Jean-Michel Palmier (1944-1998) était enseignant d'histoire de l'art à l'université de Paris 8. Mais ses interêts le portaient aussi vers la philosophie, l'histoire et la politique. Parmi ses premiers écrits un ouvrage sur Wilhelm Reich et un autre sur Herbert Marcuse, les deux en 1969. Palmier était fasciné par la culture allemande anti-fasciste, à laquelle il a dédié un ouvrage important en 1988 : Weimar en Exil : le destin de l'émigration intellectuelle allemande antinazie en Europe et aux Etats Unis, en deux volumes. Il aimait beaucoup la ville de Berlin, sur laquelle il a écrit deux livres très personnels. Un autre livre notable fut L'expressionisme comme révolte (1978). Au cours des années 1990 il s'est intéressé surtout à l'œuvre de Walter Benjamin, au centre de ses cours à l'université. Le livre qu'il a rédigé n'a pu paraître qu'après sa mort, dans une édition préparée par son ami Florent Perrier : Walter Benjamin. Le chiffonier, l'Ange et le Petit Bossu (Klicksieck, 2008).
J'avais beaucoup aimé les deux premiers livres de Jean- Michel Palmier, sur Reich et Marcuse. J'étais plus réservé au sujet de son intérêt pour Heidegger. Nous nous sommes connus vers la fin des années 1970. J'avais une grande admiration pour ses écrits sur l'expressionisme et surtout pour son opus sur « Weimar en Exil ». Il m'avait envoyé ce livre avec l'amicale dédicace suivante : « Cher Michael — tout ce qui est dans ce livre t'est si familier, que c'est un peu une lettre que je t'émis ». Son livre encyclopédique (964 pages) sur Benjamin est une œuvre magistrale, qui n'a pas son équivalent en langue française. À l'époque où il écrivait ce livre, je n'avais publié qu'un chapitre sur Benjamin dans mon livre sur le messianisme libertaire en Europe centrale (Rédemption et utopie, PUF, 1988). Dans une référence à ce texte, Palmier manifestait son accord : « Refusant lui aussi toute "périodicisation" de l'œuvre de Benjamin, M. Löwy insiste sur la permanence des catégories théologiques, des thèmes romantiques et messianiques qui marquent aussi bien ses écrits de jeunesse que les Thèses de 1940 » (p. 728).

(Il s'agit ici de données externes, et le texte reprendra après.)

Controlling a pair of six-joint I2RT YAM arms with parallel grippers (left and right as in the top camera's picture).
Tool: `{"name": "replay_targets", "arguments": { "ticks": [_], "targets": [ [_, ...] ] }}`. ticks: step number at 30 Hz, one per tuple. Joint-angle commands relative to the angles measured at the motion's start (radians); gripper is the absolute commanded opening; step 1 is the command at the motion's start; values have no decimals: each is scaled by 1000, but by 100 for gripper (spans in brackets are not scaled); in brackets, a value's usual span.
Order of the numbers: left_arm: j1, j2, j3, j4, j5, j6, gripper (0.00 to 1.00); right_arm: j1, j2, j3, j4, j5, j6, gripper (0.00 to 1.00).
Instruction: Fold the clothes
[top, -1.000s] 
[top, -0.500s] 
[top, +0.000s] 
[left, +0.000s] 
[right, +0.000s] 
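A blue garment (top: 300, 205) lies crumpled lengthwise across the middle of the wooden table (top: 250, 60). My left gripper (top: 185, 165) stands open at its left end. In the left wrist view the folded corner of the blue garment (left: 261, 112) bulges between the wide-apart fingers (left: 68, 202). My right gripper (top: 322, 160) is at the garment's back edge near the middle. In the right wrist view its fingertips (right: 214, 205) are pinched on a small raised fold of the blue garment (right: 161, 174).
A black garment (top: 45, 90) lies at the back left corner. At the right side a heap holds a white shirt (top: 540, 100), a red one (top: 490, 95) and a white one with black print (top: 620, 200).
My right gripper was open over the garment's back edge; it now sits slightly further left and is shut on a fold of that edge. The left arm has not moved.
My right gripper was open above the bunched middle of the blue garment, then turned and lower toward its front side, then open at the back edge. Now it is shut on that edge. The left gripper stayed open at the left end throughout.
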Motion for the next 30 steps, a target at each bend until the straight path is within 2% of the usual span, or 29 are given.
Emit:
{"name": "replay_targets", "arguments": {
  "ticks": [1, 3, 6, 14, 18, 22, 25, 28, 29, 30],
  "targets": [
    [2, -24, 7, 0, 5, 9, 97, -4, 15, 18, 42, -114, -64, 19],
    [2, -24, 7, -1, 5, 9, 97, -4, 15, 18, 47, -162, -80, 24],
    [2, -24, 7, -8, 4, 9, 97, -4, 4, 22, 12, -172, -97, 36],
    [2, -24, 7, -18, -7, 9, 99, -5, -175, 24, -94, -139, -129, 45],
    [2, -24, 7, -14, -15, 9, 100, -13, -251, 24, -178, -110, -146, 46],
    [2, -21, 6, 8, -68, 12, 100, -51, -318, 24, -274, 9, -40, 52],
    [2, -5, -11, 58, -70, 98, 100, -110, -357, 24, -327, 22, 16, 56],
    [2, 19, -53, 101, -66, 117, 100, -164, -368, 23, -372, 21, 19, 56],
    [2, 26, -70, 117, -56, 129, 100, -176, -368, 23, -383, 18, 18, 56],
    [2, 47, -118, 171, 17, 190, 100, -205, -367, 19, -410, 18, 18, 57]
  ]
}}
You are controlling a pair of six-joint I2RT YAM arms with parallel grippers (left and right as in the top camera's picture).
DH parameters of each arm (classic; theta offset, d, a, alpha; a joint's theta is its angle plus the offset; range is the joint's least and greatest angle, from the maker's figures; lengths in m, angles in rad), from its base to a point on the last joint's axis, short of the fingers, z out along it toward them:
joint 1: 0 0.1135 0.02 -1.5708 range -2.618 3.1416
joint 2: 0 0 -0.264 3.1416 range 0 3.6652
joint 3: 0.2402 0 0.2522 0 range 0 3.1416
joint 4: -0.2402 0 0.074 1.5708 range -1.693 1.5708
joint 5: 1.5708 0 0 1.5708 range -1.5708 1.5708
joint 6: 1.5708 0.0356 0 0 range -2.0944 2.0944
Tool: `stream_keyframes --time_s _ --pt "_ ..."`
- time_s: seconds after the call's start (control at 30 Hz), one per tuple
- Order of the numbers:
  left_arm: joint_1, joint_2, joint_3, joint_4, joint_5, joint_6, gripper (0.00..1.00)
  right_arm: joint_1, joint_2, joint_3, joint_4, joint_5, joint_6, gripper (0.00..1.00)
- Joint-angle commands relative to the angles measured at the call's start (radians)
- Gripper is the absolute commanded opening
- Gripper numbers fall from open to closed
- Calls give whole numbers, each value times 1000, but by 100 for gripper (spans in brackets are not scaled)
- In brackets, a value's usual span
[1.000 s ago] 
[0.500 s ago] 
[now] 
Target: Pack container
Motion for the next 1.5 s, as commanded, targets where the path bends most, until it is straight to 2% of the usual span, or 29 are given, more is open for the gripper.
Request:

Les notices ci-dessous concernent les lectures de Marx et des marxistes par Benjamin. Dans l'énumération des œuvres marxistes apparaissent l'ABC du Communisme de Boukharine, l'autobiographie de Trotsky, l'Histoire du bolchévisme d'Arthur Rosenberg, etc. C'est une liste très limitée : n'y figurent pas des auteurs décisifs pour Benjamin comme Georg Lukacs, Karl Korsch, Ernst Bloch ou Theodor Adorno. Il est probable que les titres sélectionnés ne soient que ceux concernant le communisme. Au sujet de Marx, Palmier cite seulement La Sainte Famille et Le Capital, notamment le chapitre sur le fétichisme de la marchandise, qui, à son avis, est interprété par Benjamin comme « la théorie de la connaissance de Marx ».